What is being asked: Wherever the string "target" occurs in a line of these records, report that line.

[Records contained in a dataset]
====================
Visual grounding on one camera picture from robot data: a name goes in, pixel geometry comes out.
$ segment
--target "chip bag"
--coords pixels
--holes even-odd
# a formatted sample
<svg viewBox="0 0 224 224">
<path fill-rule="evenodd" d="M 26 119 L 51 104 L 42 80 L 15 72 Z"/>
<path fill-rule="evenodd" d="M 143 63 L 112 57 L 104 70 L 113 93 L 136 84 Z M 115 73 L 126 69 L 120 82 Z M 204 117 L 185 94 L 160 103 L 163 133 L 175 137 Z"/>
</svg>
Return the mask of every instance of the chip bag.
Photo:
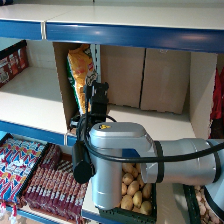
<svg viewBox="0 0 224 224">
<path fill-rule="evenodd" d="M 69 51 L 67 70 L 68 79 L 74 89 L 79 112 L 82 115 L 85 113 L 84 85 L 91 86 L 97 78 L 89 44 L 82 44 L 80 48 Z"/>
</svg>

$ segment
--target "middle shelf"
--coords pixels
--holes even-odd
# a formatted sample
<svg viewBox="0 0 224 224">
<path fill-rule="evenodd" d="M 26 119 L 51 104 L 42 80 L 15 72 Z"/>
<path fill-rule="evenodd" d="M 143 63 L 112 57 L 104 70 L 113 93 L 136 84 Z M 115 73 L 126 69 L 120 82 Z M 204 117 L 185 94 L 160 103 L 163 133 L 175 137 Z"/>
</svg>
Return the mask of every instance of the middle shelf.
<svg viewBox="0 0 224 224">
<path fill-rule="evenodd" d="M 2 131 L 64 144 L 67 126 L 56 70 L 29 67 L 0 89 L 0 98 Z"/>
</svg>

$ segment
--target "candy bar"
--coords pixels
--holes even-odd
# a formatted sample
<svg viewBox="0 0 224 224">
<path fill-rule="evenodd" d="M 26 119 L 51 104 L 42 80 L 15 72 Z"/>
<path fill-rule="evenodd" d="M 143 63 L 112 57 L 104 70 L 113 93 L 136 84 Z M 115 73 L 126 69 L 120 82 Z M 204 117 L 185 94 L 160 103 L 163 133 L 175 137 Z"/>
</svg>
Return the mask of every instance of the candy bar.
<svg viewBox="0 0 224 224">
<path fill-rule="evenodd" d="M 17 202 L 16 196 L 17 196 L 17 194 L 18 194 L 18 192 L 19 192 L 20 188 L 22 187 L 25 180 L 26 180 L 26 176 L 23 176 L 20 179 L 19 183 L 12 189 L 11 194 L 8 198 L 9 202 L 15 202 L 15 203 Z"/>
<path fill-rule="evenodd" d="M 49 152 L 47 153 L 43 163 L 41 164 L 41 167 L 42 168 L 47 168 L 47 164 L 49 163 L 50 161 L 50 157 L 51 157 L 51 154 L 53 154 L 53 149 L 54 149 L 54 145 L 51 145 L 50 149 L 49 149 Z"/>
<path fill-rule="evenodd" d="M 47 177 L 46 177 L 47 183 L 45 185 L 45 182 L 44 182 L 44 184 L 42 186 L 42 189 L 41 189 L 42 192 L 40 191 L 41 197 L 39 199 L 39 205 L 42 206 L 42 207 L 45 204 L 45 197 L 46 197 L 47 191 L 50 187 L 50 183 L 51 183 L 51 180 L 53 179 L 54 173 L 55 173 L 54 170 L 49 170 L 48 171 Z"/>
<path fill-rule="evenodd" d="M 8 200 L 12 189 L 14 189 L 22 179 L 24 170 L 25 168 L 18 167 L 13 171 L 13 175 L 11 175 L 9 182 L 3 185 L 1 188 L 0 198 Z"/>
<path fill-rule="evenodd" d="M 73 174 L 68 174 L 65 185 L 62 189 L 59 201 L 58 201 L 58 206 L 57 206 L 57 211 L 59 214 L 63 215 L 64 213 L 64 203 L 65 203 L 65 199 L 69 193 L 69 190 L 71 188 L 72 182 L 74 180 Z"/>
<path fill-rule="evenodd" d="M 30 195 L 29 195 L 29 199 L 30 199 L 31 201 L 33 201 L 33 197 L 34 197 L 34 195 L 35 195 L 36 188 L 38 187 L 39 183 L 41 182 L 41 179 L 43 178 L 44 172 L 45 172 L 45 170 L 42 168 L 42 169 L 40 170 L 40 172 L 39 172 L 39 174 L 38 174 L 38 176 L 37 176 L 35 182 L 34 182 L 33 188 L 32 188 L 32 190 L 31 190 L 31 192 L 30 192 Z"/>
<path fill-rule="evenodd" d="M 56 184 L 56 181 L 57 181 L 59 175 L 61 175 L 60 173 L 61 173 L 60 171 L 56 171 L 56 172 L 54 173 L 54 176 L 53 176 L 52 180 L 49 180 L 50 184 L 49 184 L 49 187 L 47 188 L 47 193 L 46 193 L 46 196 L 45 196 L 45 203 L 44 203 L 44 205 L 43 205 L 44 208 L 45 208 L 46 210 L 48 210 L 48 211 L 51 211 L 51 210 L 49 209 L 48 202 L 50 201 L 51 194 L 52 194 L 52 192 L 53 192 L 53 188 L 54 188 L 54 186 L 55 186 L 55 184 Z"/>
<path fill-rule="evenodd" d="M 39 173 L 40 173 L 40 171 L 41 171 L 41 168 L 38 167 L 38 169 L 37 169 L 35 175 L 34 175 L 33 178 L 32 178 L 32 181 L 31 181 L 31 183 L 30 183 L 30 185 L 29 185 L 29 187 L 28 187 L 28 189 L 27 189 L 27 192 L 26 192 L 26 194 L 25 194 L 25 199 L 26 199 L 26 201 L 27 201 L 29 204 L 32 204 L 32 202 L 29 200 L 29 195 L 30 195 L 30 193 L 31 193 L 31 191 L 32 191 L 32 188 L 33 188 L 33 186 L 34 186 L 34 184 L 35 184 L 36 179 L 39 177 Z"/>
<path fill-rule="evenodd" d="M 64 216 L 66 219 L 69 219 L 68 205 L 69 205 L 69 202 L 70 202 L 70 200 L 71 200 L 73 191 L 74 191 L 74 189 L 75 189 L 75 187 L 76 187 L 76 184 L 77 184 L 76 180 L 73 179 L 72 185 L 71 185 L 71 187 L 70 187 L 70 190 L 69 190 L 68 195 L 67 195 L 67 197 L 66 197 L 66 199 L 65 199 L 65 202 L 64 202 L 63 216 Z"/>
<path fill-rule="evenodd" d="M 69 205 L 68 205 L 68 215 L 69 215 L 70 219 L 74 219 L 73 206 L 74 206 L 76 197 L 78 195 L 78 192 L 80 190 L 80 187 L 81 187 L 81 184 L 77 183 L 75 186 L 75 189 L 72 193 Z"/>
<path fill-rule="evenodd" d="M 51 193 L 50 200 L 48 201 L 48 209 L 51 212 L 53 212 L 54 214 L 57 214 L 57 212 L 56 212 L 56 208 L 53 206 L 53 201 L 54 201 L 55 195 L 56 195 L 56 193 L 58 191 L 58 187 L 60 185 L 60 181 L 61 181 L 62 176 L 63 176 L 63 173 L 61 171 L 58 171 L 58 172 L 59 172 L 59 174 L 58 174 L 57 180 L 55 182 L 53 191 Z"/>
<path fill-rule="evenodd" d="M 79 190 L 79 194 L 78 194 L 78 196 L 77 196 L 77 198 L 75 200 L 75 205 L 73 207 L 72 214 L 78 215 L 78 214 L 81 213 L 82 204 L 83 204 L 84 197 L 85 197 L 85 194 L 86 194 L 87 186 L 88 186 L 88 183 L 82 184 L 82 186 L 81 186 L 81 188 Z"/>
<path fill-rule="evenodd" d="M 53 201 L 53 206 L 55 206 L 55 207 L 58 206 L 58 201 L 59 201 L 61 192 L 62 192 L 62 190 L 63 190 L 63 187 L 64 187 L 64 185 L 65 185 L 65 181 L 66 181 L 66 179 L 67 179 L 67 176 L 68 176 L 68 173 L 67 173 L 67 172 L 64 172 L 64 173 L 63 173 L 63 176 L 62 176 L 62 178 L 61 178 L 61 182 L 60 182 L 60 184 L 59 184 L 59 186 L 58 186 L 58 190 L 57 190 L 57 192 L 56 192 L 56 194 L 55 194 L 54 201 Z"/>
<path fill-rule="evenodd" d="M 20 141 L 20 140 L 15 140 L 14 143 L 13 143 L 12 149 L 18 151 L 19 148 L 20 148 L 20 146 L 21 146 L 21 144 L 22 144 L 22 141 Z"/>
</svg>

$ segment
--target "red packaging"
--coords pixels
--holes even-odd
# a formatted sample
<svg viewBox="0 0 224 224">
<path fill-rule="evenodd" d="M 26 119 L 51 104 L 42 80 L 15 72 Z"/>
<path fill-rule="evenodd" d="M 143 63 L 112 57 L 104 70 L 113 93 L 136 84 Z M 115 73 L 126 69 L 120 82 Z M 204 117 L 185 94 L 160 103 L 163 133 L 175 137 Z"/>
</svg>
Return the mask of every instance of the red packaging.
<svg viewBox="0 0 224 224">
<path fill-rule="evenodd" d="M 0 60 L 0 88 L 4 86 L 12 76 L 11 64 L 9 58 L 5 57 Z"/>
<path fill-rule="evenodd" d="M 86 190 L 88 187 L 88 183 L 82 184 L 79 194 L 75 200 L 75 205 L 73 207 L 73 213 L 75 215 L 80 215 L 81 214 L 81 209 L 82 209 L 82 204 L 86 195 Z"/>
<path fill-rule="evenodd" d="M 0 51 L 0 88 L 28 67 L 26 45 L 23 40 Z"/>
<path fill-rule="evenodd" d="M 21 69 L 27 68 L 29 64 L 28 64 L 28 59 L 26 54 L 26 47 L 22 47 L 21 49 L 19 49 L 18 55 L 19 55 L 19 63 L 20 63 Z"/>
<path fill-rule="evenodd" d="M 64 214 L 64 206 L 65 206 L 65 200 L 68 196 L 68 193 L 70 191 L 70 188 L 72 186 L 72 182 L 74 180 L 73 174 L 68 174 L 65 185 L 62 189 L 59 201 L 58 201 L 58 206 L 57 206 L 57 211 L 60 215 L 63 216 Z"/>
<path fill-rule="evenodd" d="M 9 182 L 3 185 L 1 188 L 0 198 L 4 199 L 5 201 L 8 201 L 12 190 L 19 184 L 19 181 L 22 179 L 24 170 L 25 167 L 23 168 L 17 167 L 13 171 L 13 174 L 11 175 Z"/>
<path fill-rule="evenodd" d="M 40 199 L 40 206 L 41 206 L 42 208 L 43 208 L 44 205 L 47 203 L 47 202 L 46 202 L 46 200 L 47 200 L 47 196 L 46 196 L 46 194 L 47 194 L 47 191 L 48 191 L 49 188 L 50 188 L 50 185 L 51 185 L 51 182 L 52 182 L 54 173 L 55 173 L 54 170 L 50 170 L 50 171 L 51 171 L 50 177 L 49 177 L 49 179 L 48 179 L 47 185 L 46 185 L 46 187 L 45 187 L 45 189 L 44 189 L 44 192 L 43 192 L 43 194 L 42 194 L 42 197 L 41 197 L 41 199 Z"/>
<path fill-rule="evenodd" d="M 72 185 L 71 185 L 71 187 L 70 187 L 70 190 L 69 190 L 69 192 L 68 192 L 68 195 L 66 196 L 66 198 L 65 198 L 65 202 L 64 202 L 64 204 L 63 204 L 63 208 L 64 208 L 64 210 L 63 210 L 63 216 L 64 216 L 66 219 L 69 219 L 68 205 L 69 205 L 69 202 L 70 202 L 70 200 L 71 200 L 73 191 L 74 191 L 74 189 L 75 189 L 75 187 L 76 187 L 76 184 L 77 184 L 76 180 L 73 179 Z"/>
<path fill-rule="evenodd" d="M 61 148 L 58 145 L 56 145 L 54 148 L 54 154 L 50 160 L 48 169 L 57 168 L 57 164 L 58 164 L 58 161 L 60 160 L 60 156 L 61 156 Z"/>
<path fill-rule="evenodd" d="M 75 204 L 76 197 L 78 196 L 80 187 L 81 187 L 81 184 L 77 183 L 76 186 L 75 186 L 75 189 L 72 193 L 69 205 L 68 205 L 67 212 L 68 212 L 68 215 L 69 215 L 70 219 L 74 219 L 73 207 L 74 207 L 74 204 Z"/>
<path fill-rule="evenodd" d="M 25 199 L 26 199 L 27 203 L 29 203 L 29 204 L 32 204 L 32 202 L 29 200 L 29 196 L 30 196 L 30 193 L 31 193 L 31 191 L 32 191 L 32 188 L 33 188 L 33 186 L 34 186 L 34 184 L 35 184 L 36 179 L 39 178 L 39 173 L 40 173 L 40 171 L 41 171 L 41 168 L 38 167 L 38 169 L 37 169 L 35 175 L 34 175 L 33 178 L 32 178 L 32 181 L 31 181 L 31 183 L 30 183 L 30 185 L 29 185 L 29 187 L 28 187 L 28 189 L 27 189 L 27 192 L 26 192 L 26 194 L 25 194 Z"/>
<path fill-rule="evenodd" d="M 51 198 L 51 194 L 52 194 L 52 192 L 53 192 L 53 188 L 54 188 L 54 186 L 55 186 L 55 184 L 56 184 L 56 181 L 57 181 L 57 179 L 58 179 L 60 173 L 61 173 L 61 172 L 56 171 L 56 172 L 54 173 L 54 176 L 53 176 L 52 180 L 49 180 L 50 185 L 49 185 L 49 187 L 48 187 L 48 189 L 47 189 L 47 193 L 46 193 L 46 196 L 45 196 L 45 204 L 43 205 L 44 208 L 45 208 L 46 210 L 48 210 L 49 212 L 50 212 L 51 210 L 49 209 L 49 204 L 48 204 L 48 202 L 49 202 L 49 200 L 50 200 L 50 198 Z"/>
<path fill-rule="evenodd" d="M 42 168 L 47 168 L 47 165 L 50 162 L 50 158 L 53 157 L 53 149 L 54 149 L 54 145 L 51 145 L 49 152 L 47 153 L 43 163 L 41 164 Z"/>
<path fill-rule="evenodd" d="M 45 169 L 41 168 L 41 170 L 40 170 L 40 172 L 39 172 L 39 175 L 38 175 L 38 177 L 36 178 L 36 181 L 35 181 L 35 183 L 34 183 L 34 185 L 33 185 L 33 188 L 32 188 L 32 190 L 31 190 L 31 192 L 30 192 L 30 195 L 29 195 L 29 199 L 30 199 L 31 201 L 33 201 L 33 199 L 34 199 L 34 195 L 35 195 L 36 189 L 37 189 L 37 187 L 39 186 L 39 183 L 41 182 L 41 180 L 43 179 L 43 175 L 44 175 L 44 173 L 45 173 Z"/>
<path fill-rule="evenodd" d="M 9 61 L 10 61 L 11 68 L 12 68 L 12 74 L 14 76 L 22 71 L 21 67 L 20 67 L 19 55 L 18 55 L 17 51 L 9 55 Z"/>
<path fill-rule="evenodd" d="M 56 180 L 56 183 L 54 185 L 54 188 L 53 188 L 53 191 L 51 193 L 51 196 L 50 196 L 50 200 L 48 201 L 48 209 L 53 212 L 54 214 L 57 214 L 56 212 L 56 208 L 53 206 L 53 201 L 54 201 L 54 198 L 55 198 L 55 195 L 58 191 L 58 187 L 60 185 L 60 181 L 62 179 L 62 176 L 63 176 L 63 173 L 61 171 L 58 171 L 59 174 L 58 174 L 58 178 Z"/>
<path fill-rule="evenodd" d="M 54 207 L 57 207 L 58 206 L 58 203 L 59 203 L 59 198 L 60 198 L 60 195 L 61 195 L 61 192 L 63 190 L 63 187 L 65 185 L 65 181 L 67 179 L 67 176 L 68 176 L 68 173 L 67 172 L 64 172 L 63 173 L 63 176 L 61 178 L 61 181 L 60 181 L 60 184 L 58 186 L 58 190 L 55 194 L 55 198 L 54 198 L 54 201 L 53 201 L 53 206 Z"/>
</svg>

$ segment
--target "wrapped snack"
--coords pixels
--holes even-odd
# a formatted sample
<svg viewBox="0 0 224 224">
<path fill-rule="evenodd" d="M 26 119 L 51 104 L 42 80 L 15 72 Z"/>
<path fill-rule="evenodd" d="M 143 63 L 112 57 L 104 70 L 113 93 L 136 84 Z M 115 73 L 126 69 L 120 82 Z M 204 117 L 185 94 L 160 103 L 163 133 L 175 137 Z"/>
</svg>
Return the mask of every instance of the wrapped snack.
<svg viewBox="0 0 224 224">
<path fill-rule="evenodd" d="M 9 164 L 6 168 L 5 168 L 5 172 L 2 174 L 1 179 L 0 179 L 0 192 L 3 190 L 3 186 L 6 185 L 12 174 L 13 171 L 16 169 L 16 166 Z"/>
<path fill-rule="evenodd" d="M 0 198 L 8 201 L 12 190 L 19 184 L 20 180 L 22 179 L 24 170 L 25 167 L 18 167 L 13 171 L 13 175 L 11 175 L 9 182 L 3 185 L 1 188 Z"/>
<path fill-rule="evenodd" d="M 32 187 L 30 195 L 29 195 L 29 198 L 30 198 L 31 201 L 33 201 L 36 189 L 39 186 L 39 183 L 41 182 L 41 179 L 43 179 L 44 172 L 45 172 L 45 170 L 43 168 L 41 168 L 41 170 L 40 170 L 40 172 L 39 172 L 39 174 L 38 174 L 38 176 L 37 176 L 37 178 L 34 182 L 34 185 Z"/>
<path fill-rule="evenodd" d="M 52 178 L 52 179 L 49 179 L 49 182 L 50 182 L 50 183 L 49 183 L 49 187 L 47 188 L 47 193 L 46 193 L 46 196 L 45 196 L 45 203 L 43 204 L 44 208 L 45 208 L 46 210 L 48 210 L 49 212 L 51 212 L 51 209 L 49 209 L 49 204 L 48 204 L 48 202 L 50 201 L 51 194 L 52 194 L 52 192 L 53 192 L 53 188 L 54 188 L 54 186 L 55 186 L 55 184 L 56 184 L 56 181 L 57 181 L 57 179 L 58 179 L 60 173 L 61 173 L 60 171 L 56 171 L 56 172 L 54 173 L 53 178 Z"/>
<path fill-rule="evenodd" d="M 46 170 L 46 169 L 44 169 L 44 170 L 45 170 L 45 171 L 44 171 L 44 174 L 43 174 L 43 176 L 42 176 L 42 178 L 41 178 L 41 180 L 40 180 L 40 182 L 39 182 L 39 185 L 37 186 L 36 191 L 35 191 L 35 193 L 34 193 L 34 195 L 33 195 L 33 198 L 32 198 L 33 205 L 34 205 L 35 207 L 39 207 L 37 198 L 38 198 L 39 193 L 40 193 L 40 190 L 41 190 L 41 188 L 42 188 L 42 186 L 43 186 L 43 184 L 44 184 L 44 181 L 46 180 L 46 177 L 47 177 L 47 175 L 48 175 L 48 170 Z"/>
<path fill-rule="evenodd" d="M 57 163 L 60 159 L 60 155 L 61 155 L 60 147 L 57 145 L 52 145 L 41 167 L 47 169 L 56 169 Z"/>
<path fill-rule="evenodd" d="M 97 78 L 89 44 L 82 44 L 76 50 L 70 50 L 67 59 L 68 78 L 74 89 L 80 114 L 85 113 L 85 84 L 91 85 Z"/>
<path fill-rule="evenodd" d="M 41 206 L 42 201 L 44 200 L 44 198 L 42 199 L 42 197 L 44 197 L 43 193 L 45 191 L 45 188 L 47 187 L 47 184 L 48 184 L 49 178 L 51 176 L 51 173 L 52 173 L 52 170 L 48 170 L 48 172 L 46 174 L 46 178 L 44 180 L 44 183 L 42 184 L 42 187 L 41 187 L 41 189 L 39 191 L 39 195 L 37 196 L 36 203 L 39 206 Z"/>
<path fill-rule="evenodd" d="M 25 168 L 22 178 L 19 180 L 18 184 L 12 189 L 11 194 L 8 198 L 8 201 L 15 202 L 15 203 L 17 202 L 17 198 L 16 198 L 17 193 L 19 192 L 20 188 L 22 187 L 29 173 L 30 173 L 30 169 Z"/>
<path fill-rule="evenodd" d="M 58 206 L 57 206 L 57 211 L 60 215 L 63 216 L 64 214 L 64 204 L 65 204 L 65 199 L 68 196 L 69 190 L 72 186 L 72 182 L 74 180 L 73 174 L 69 173 L 65 182 L 65 185 L 62 189 L 59 201 L 58 201 Z"/>
<path fill-rule="evenodd" d="M 81 187 L 81 184 L 77 183 L 76 186 L 75 186 L 75 189 L 72 193 L 69 205 L 68 205 L 68 211 L 67 212 L 68 212 L 68 215 L 69 215 L 70 219 L 74 219 L 73 207 L 74 207 L 76 197 L 79 193 L 80 187 Z"/>
<path fill-rule="evenodd" d="M 54 188 L 52 190 L 52 193 L 51 193 L 51 196 L 50 196 L 50 199 L 48 201 L 48 210 L 50 210 L 51 212 L 53 212 L 54 214 L 57 214 L 57 211 L 56 211 L 56 207 L 53 206 L 53 202 L 54 202 L 54 198 L 55 198 L 55 195 L 58 191 L 58 187 L 60 185 L 60 181 L 62 179 L 62 176 L 63 176 L 63 173 L 61 171 L 58 171 L 59 174 L 58 174 L 58 177 L 56 179 L 56 182 L 55 182 L 55 185 L 54 185 Z"/>
<path fill-rule="evenodd" d="M 3 148 L 12 149 L 15 140 L 13 138 L 6 139 L 5 143 L 2 145 Z"/>
<path fill-rule="evenodd" d="M 53 156 L 52 156 L 49 166 L 47 168 L 48 169 L 56 169 L 57 164 L 60 160 L 60 156 L 61 156 L 61 148 L 58 145 L 55 145 Z"/>
<path fill-rule="evenodd" d="M 7 167 L 8 163 L 4 163 L 4 162 L 1 162 L 0 163 L 0 178 L 2 177 L 2 175 L 5 173 L 5 169 Z"/>
<path fill-rule="evenodd" d="M 15 149 L 16 151 L 18 151 L 20 146 L 21 146 L 21 144 L 22 144 L 22 141 L 15 140 L 14 143 L 13 143 L 12 149 Z"/>
<path fill-rule="evenodd" d="M 57 207 L 58 206 L 58 203 L 59 203 L 59 198 L 60 198 L 60 195 L 61 195 L 61 192 L 63 190 L 63 187 L 65 185 L 65 181 L 67 179 L 67 176 L 68 176 L 68 173 L 67 172 L 64 172 L 63 173 L 63 176 L 61 178 L 61 181 L 60 181 L 60 184 L 58 186 L 58 190 L 55 194 L 55 198 L 54 198 L 54 201 L 53 201 L 53 206 L 54 207 Z"/>
<path fill-rule="evenodd" d="M 29 187 L 28 187 L 28 189 L 27 189 L 27 192 L 26 192 L 26 194 L 25 194 L 25 199 L 26 199 L 26 201 L 27 201 L 29 204 L 31 204 L 31 201 L 30 201 L 30 199 L 29 199 L 29 196 L 30 196 L 31 190 L 32 190 L 32 188 L 33 188 L 33 186 L 34 186 L 34 183 L 35 183 L 36 179 L 37 179 L 38 176 L 39 176 L 40 170 L 41 170 L 41 168 L 38 167 L 38 169 L 37 169 L 35 175 L 34 175 L 33 178 L 32 178 L 32 181 L 31 181 L 31 183 L 30 183 L 30 185 L 29 185 Z"/>
<path fill-rule="evenodd" d="M 75 215 L 81 214 L 82 204 L 86 195 L 87 187 L 88 187 L 88 183 L 82 184 L 79 190 L 79 194 L 75 200 L 75 205 L 73 207 L 73 214 Z"/>
<path fill-rule="evenodd" d="M 66 198 L 65 198 L 65 202 L 64 202 L 64 204 L 63 204 L 63 208 L 64 208 L 63 216 L 64 216 L 66 219 L 69 219 L 68 205 L 69 205 L 69 202 L 70 202 L 70 200 L 71 200 L 73 191 L 74 191 L 74 189 L 75 189 L 75 187 L 76 187 L 76 184 L 77 184 L 76 180 L 73 179 L 73 181 L 72 181 L 72 185 L 71 185 L 71 187 L 70 187 L 70 190 L 69 190 L 69 192 L 68 192 L 68 194 L 67 194 L 67 196 L 66 196 Z"/>
<path fill-rule="evenodd" d="M 50 177 L 48 179 L 47 185 L 46 185 L 46 187 L 44 189 L 44 192 L 42 194 L 42 197 L 40 199 L 40 206 L 42 208 L 44 208 L 45 204 L 47 203 L 47 199 L 48 199 L 47 192 L 50 189 L 50 185 L 51 185 L 51 182 L 53 180 L 54 174 L 55 174 L 55 171 L 54 170 L 51 170 L 51 175 L 50 175 Z"/>
</svg>
====================
Result of the exercise:
--target "chip bag"
--target "middle shelf"
--target "candy bar"
--target "red packaging"
--target "wrapped snack"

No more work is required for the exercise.